*** Opening Extracted information ***

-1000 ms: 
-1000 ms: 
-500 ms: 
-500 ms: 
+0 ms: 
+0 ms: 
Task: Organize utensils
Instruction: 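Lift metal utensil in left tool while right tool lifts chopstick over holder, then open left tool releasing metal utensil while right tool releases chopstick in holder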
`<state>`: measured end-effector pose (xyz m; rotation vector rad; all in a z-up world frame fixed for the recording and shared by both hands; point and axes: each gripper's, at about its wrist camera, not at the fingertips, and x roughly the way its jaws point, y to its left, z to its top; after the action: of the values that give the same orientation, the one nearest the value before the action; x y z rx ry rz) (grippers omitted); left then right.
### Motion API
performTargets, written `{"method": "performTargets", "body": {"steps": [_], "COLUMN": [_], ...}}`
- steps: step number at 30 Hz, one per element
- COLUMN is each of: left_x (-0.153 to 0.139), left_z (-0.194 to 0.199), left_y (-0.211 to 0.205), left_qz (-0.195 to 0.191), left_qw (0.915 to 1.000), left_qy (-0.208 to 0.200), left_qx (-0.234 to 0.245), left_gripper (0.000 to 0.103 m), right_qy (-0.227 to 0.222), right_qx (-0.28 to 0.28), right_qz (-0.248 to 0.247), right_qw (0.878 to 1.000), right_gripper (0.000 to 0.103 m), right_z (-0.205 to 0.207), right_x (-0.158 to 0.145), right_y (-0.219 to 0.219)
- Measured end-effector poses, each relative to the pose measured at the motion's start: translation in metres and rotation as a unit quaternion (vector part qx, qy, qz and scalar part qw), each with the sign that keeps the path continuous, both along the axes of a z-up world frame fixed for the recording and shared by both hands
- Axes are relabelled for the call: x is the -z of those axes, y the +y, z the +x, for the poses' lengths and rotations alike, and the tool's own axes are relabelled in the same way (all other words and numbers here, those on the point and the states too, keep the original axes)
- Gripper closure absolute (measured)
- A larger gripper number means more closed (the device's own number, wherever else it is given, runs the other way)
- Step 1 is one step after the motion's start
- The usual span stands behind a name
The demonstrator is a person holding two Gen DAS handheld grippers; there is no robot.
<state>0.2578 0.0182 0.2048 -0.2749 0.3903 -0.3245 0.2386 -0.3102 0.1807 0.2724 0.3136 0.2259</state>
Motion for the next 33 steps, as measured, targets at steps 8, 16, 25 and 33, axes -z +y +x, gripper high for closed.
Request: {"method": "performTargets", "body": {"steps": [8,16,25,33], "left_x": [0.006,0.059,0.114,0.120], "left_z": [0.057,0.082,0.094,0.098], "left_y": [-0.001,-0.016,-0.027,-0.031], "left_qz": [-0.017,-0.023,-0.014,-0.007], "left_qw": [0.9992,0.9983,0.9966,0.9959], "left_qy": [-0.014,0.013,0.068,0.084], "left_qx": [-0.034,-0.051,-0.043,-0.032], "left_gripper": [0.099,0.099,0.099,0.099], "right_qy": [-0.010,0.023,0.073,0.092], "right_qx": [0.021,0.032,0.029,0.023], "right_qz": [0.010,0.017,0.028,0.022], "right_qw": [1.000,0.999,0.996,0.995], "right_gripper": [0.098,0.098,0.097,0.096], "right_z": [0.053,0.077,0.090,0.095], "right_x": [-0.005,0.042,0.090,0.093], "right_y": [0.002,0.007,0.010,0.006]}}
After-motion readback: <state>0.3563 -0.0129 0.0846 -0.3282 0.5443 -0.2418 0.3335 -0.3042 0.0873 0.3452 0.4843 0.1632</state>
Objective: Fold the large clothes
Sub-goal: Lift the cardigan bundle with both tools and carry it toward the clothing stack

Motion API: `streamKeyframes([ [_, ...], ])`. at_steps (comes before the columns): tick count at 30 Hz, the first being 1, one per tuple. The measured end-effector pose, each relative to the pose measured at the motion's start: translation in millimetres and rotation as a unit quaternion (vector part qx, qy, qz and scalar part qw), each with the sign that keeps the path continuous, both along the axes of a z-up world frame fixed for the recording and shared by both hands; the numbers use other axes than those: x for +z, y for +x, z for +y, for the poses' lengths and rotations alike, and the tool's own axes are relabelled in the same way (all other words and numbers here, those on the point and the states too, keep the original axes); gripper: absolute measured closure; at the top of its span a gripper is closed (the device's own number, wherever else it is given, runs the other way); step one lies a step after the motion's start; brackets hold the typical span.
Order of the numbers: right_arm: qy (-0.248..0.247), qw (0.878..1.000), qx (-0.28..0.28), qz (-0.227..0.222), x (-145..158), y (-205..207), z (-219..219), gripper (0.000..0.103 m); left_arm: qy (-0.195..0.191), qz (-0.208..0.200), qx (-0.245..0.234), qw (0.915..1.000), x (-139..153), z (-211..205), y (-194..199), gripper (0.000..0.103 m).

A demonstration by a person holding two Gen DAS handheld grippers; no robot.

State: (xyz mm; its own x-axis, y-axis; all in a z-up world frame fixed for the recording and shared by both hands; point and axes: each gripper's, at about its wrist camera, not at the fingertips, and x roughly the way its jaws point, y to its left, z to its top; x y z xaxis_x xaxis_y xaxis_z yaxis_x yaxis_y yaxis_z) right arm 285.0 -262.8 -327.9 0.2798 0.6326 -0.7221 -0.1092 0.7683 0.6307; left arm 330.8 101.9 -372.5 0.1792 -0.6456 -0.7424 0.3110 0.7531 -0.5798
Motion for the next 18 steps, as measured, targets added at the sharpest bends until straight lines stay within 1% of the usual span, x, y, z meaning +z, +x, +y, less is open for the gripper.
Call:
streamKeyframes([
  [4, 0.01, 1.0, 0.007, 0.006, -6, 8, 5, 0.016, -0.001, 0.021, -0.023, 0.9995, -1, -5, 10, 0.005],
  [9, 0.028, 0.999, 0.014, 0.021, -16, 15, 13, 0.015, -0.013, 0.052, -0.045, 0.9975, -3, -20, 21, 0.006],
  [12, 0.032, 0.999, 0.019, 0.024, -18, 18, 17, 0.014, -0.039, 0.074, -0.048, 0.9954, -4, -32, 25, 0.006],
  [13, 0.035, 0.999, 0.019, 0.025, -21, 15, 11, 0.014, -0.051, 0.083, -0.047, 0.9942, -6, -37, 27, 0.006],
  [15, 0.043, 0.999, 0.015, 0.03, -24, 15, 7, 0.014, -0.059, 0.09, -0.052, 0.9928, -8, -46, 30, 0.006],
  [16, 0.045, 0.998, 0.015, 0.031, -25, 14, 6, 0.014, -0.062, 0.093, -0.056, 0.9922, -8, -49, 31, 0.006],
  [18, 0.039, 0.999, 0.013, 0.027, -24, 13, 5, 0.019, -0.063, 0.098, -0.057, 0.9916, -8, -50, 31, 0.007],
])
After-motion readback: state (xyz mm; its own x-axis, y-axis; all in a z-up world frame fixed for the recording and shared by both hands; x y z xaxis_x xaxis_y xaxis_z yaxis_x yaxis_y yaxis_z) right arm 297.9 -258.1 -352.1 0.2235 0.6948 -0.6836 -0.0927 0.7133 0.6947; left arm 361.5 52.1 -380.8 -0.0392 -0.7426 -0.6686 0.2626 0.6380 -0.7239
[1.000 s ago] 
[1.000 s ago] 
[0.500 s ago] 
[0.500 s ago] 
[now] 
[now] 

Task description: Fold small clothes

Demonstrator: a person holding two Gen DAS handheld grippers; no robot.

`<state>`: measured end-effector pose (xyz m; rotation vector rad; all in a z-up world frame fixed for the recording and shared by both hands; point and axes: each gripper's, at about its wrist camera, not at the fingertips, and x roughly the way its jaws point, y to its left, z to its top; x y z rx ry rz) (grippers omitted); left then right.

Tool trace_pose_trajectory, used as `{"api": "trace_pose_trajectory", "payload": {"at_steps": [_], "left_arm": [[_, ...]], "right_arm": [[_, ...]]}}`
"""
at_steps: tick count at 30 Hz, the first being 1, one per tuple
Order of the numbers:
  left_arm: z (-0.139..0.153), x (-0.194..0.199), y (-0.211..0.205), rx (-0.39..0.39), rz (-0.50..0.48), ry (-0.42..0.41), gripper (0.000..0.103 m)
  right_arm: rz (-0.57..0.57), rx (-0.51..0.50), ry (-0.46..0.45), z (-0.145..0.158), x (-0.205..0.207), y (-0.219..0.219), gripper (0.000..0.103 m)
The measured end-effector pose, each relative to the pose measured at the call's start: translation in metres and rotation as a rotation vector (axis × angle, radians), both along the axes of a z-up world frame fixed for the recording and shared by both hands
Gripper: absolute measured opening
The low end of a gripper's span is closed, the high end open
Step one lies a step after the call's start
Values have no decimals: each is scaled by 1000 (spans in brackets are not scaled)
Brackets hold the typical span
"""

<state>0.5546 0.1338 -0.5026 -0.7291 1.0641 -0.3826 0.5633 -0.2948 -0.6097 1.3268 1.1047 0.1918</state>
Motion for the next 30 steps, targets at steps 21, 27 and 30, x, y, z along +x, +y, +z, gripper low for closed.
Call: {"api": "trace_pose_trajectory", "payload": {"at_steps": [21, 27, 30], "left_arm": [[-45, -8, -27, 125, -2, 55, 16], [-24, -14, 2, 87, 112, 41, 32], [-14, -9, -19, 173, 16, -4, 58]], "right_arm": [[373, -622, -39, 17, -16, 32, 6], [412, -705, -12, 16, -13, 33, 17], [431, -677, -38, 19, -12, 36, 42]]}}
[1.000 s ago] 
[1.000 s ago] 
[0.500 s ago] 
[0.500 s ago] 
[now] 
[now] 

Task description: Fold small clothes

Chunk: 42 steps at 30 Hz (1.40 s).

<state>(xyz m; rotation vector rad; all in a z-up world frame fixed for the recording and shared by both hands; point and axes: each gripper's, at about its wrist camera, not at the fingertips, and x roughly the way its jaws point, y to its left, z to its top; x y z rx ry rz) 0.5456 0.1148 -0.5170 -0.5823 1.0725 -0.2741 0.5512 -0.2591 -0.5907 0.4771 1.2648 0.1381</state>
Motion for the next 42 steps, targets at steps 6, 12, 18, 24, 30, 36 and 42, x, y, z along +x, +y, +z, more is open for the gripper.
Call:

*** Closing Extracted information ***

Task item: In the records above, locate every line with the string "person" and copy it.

Task response:
The demonstrator is a person holding two Gen DAS handheld grippers; there is no robot.
A demonstration by a person holding two Gen DAS handheld grippers; no robot.
Demonstrator: a person holding two Gen DAS handheld grippers; no robot.

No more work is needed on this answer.